Instructions for the task
Return the records exactly, with nothing added.

================================

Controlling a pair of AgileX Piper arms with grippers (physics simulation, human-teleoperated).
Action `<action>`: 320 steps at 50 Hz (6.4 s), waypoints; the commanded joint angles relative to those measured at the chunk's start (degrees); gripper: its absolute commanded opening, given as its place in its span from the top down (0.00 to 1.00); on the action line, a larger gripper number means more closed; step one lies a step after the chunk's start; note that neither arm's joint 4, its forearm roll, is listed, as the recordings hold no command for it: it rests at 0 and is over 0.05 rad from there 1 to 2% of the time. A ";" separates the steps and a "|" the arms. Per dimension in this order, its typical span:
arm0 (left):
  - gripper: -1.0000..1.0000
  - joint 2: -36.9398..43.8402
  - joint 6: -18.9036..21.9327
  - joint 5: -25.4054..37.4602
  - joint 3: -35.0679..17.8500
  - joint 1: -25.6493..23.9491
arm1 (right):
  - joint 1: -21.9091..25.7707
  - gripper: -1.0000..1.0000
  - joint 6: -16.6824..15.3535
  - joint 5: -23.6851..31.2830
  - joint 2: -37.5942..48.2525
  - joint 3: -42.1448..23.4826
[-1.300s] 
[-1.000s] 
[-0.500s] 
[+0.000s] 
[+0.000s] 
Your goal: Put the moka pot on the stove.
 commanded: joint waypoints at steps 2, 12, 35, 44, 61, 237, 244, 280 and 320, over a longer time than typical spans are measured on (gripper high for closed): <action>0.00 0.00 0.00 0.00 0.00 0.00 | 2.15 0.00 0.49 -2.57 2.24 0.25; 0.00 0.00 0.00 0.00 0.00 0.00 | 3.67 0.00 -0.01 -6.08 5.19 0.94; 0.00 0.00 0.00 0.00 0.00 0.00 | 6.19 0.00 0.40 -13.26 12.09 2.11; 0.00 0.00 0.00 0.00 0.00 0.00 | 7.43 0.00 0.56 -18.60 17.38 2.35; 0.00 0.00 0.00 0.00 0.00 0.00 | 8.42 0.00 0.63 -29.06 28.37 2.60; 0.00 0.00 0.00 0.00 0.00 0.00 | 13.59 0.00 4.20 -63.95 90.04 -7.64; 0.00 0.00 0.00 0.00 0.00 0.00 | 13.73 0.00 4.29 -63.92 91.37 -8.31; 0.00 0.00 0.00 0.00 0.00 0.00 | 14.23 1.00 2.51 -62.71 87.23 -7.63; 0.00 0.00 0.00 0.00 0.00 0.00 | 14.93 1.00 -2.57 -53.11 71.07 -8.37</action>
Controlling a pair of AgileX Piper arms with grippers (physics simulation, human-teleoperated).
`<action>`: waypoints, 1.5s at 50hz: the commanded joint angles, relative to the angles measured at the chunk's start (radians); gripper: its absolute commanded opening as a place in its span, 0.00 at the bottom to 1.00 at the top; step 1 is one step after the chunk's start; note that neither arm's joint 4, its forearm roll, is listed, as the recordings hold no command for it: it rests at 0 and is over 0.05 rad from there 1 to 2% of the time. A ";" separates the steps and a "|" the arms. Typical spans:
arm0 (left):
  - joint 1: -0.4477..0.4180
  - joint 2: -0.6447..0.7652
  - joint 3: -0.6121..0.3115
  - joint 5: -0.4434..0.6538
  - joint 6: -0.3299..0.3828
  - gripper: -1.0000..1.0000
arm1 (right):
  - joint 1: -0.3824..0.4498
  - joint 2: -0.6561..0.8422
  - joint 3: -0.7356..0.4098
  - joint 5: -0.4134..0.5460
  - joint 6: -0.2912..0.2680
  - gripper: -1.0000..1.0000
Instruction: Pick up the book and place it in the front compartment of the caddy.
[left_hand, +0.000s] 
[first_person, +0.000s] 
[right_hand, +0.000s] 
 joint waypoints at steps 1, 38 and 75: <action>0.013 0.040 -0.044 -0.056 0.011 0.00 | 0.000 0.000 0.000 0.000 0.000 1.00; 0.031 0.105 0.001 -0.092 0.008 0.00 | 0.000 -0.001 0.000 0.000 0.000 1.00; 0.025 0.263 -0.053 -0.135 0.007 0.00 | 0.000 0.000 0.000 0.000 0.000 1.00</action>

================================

Your solution
Controlling a pair of AgileX Piper arms with grippers (physics simulation, human-teleoperated).
Action `<action>`: 320 steps at 50 Hz (6.4 s), waypoints; the commanded joint angles relative to those measured at the chunk's start (degrees); gripper: its absolute commanded opening, given as its place in its span from the top down (0.00 to 1.00); on the action line, a larger gripper number means more closed; step one lies a step after the chunk's start; note that neither arm's joint 4, its forearm roll, is listed, as the recordings hold no command for it: it rests at 0 and is over 0.05 rad from there 1 to 2% of the time. A ";" separates the steps and a "|" the arms. Per dimension in this order, its typical span:
arm0 (left):
  - gripper: -1.0000..1.0000
  - joint 2: -36.9398..43.8402
  - joint 6: -18.9036..21.9327
  - joint 5: -25.4054..37.4602
  - joint 3: -35.0679..17.8500
  - joint 1: -25.6493..23.9491
arm1 (right):
  - joint 1: -21.9091..25.7707
  - gripper: -1.0000..1.0000
  - joint 6: -16.6824..15.3535
  - joint 5: -23.6851..31.2830
  - joint 2: -37.5942..48.2525
  - joint 3: -42.1448..23.4826
[-1.300s] 
[-1.000s] 
[-0.500s] 
[+0.000s] 
[+0.000s] 
Your goal: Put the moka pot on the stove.
 commanded: joint waypoints at steps 2, 12, 35, 44, 61, 237, 244, 280 and 320, over a longer time than typical spans are measured on (gripper high for closed): <action>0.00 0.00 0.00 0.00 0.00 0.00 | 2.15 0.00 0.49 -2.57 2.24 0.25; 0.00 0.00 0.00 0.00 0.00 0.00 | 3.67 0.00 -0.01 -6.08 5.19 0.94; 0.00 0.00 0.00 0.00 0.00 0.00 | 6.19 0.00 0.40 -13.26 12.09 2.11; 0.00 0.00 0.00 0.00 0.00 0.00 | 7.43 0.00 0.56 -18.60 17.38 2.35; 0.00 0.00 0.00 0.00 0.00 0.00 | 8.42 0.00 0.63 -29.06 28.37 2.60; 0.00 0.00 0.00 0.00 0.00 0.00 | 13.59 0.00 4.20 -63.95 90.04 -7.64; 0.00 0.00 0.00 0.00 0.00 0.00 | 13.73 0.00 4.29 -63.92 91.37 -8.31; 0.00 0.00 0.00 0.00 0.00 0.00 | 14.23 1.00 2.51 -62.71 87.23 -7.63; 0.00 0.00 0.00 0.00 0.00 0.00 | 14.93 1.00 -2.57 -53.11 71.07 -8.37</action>
Controlling a pair of AgileX Piper arms with grippers (physics simulation, human-teleoperated).
`<action>`: waypoints, 1.5s at 50hz: the commanded joint angles, relative to the angles measured at the chunk's start (radians); gripper: its absolute commanded opening as a place in its span, 0.00 at the bottom to 1.00 at the top; step 1 is one step after the chunk's start; note that neither arm's joint 4, its forearm roll, is listed, as the recordings hold no command for it: it rests at 0 and is over 0.05 rad from there 1 to 2% of the time. A ";" separates the steps and a "|" the arms. Typical spans:
arm0 (left):
  - joint 1: -0.4477..0.4180
  - joint 2: -0.6447..0.7652
  - joint 3: -0.6121..0.3115
  - joint 5: -0.4434..0.6538
  - joint 6: -0.3299..0.3828
  - gripper: -1.0000..1.0000
arm1 (right):
  - joint 1: -0.3824..0.4498
  - joint 2: -0.6561..0.8422
  - joint 3: -0.7356..0.4098
  - joint 5: -0.4134..0.5460
  - joint 6: -0.2912..0.2680
  - gripper: -1.0000..1.0000
Instruction: Pick up the book and place it in the front compartment of the caddy.
[left_hand, +0.000s] 
[first_person, +0.000s] 
[right_hand, +0.000s] 
 joint waypoints at steps 1, 38 and 75: <action>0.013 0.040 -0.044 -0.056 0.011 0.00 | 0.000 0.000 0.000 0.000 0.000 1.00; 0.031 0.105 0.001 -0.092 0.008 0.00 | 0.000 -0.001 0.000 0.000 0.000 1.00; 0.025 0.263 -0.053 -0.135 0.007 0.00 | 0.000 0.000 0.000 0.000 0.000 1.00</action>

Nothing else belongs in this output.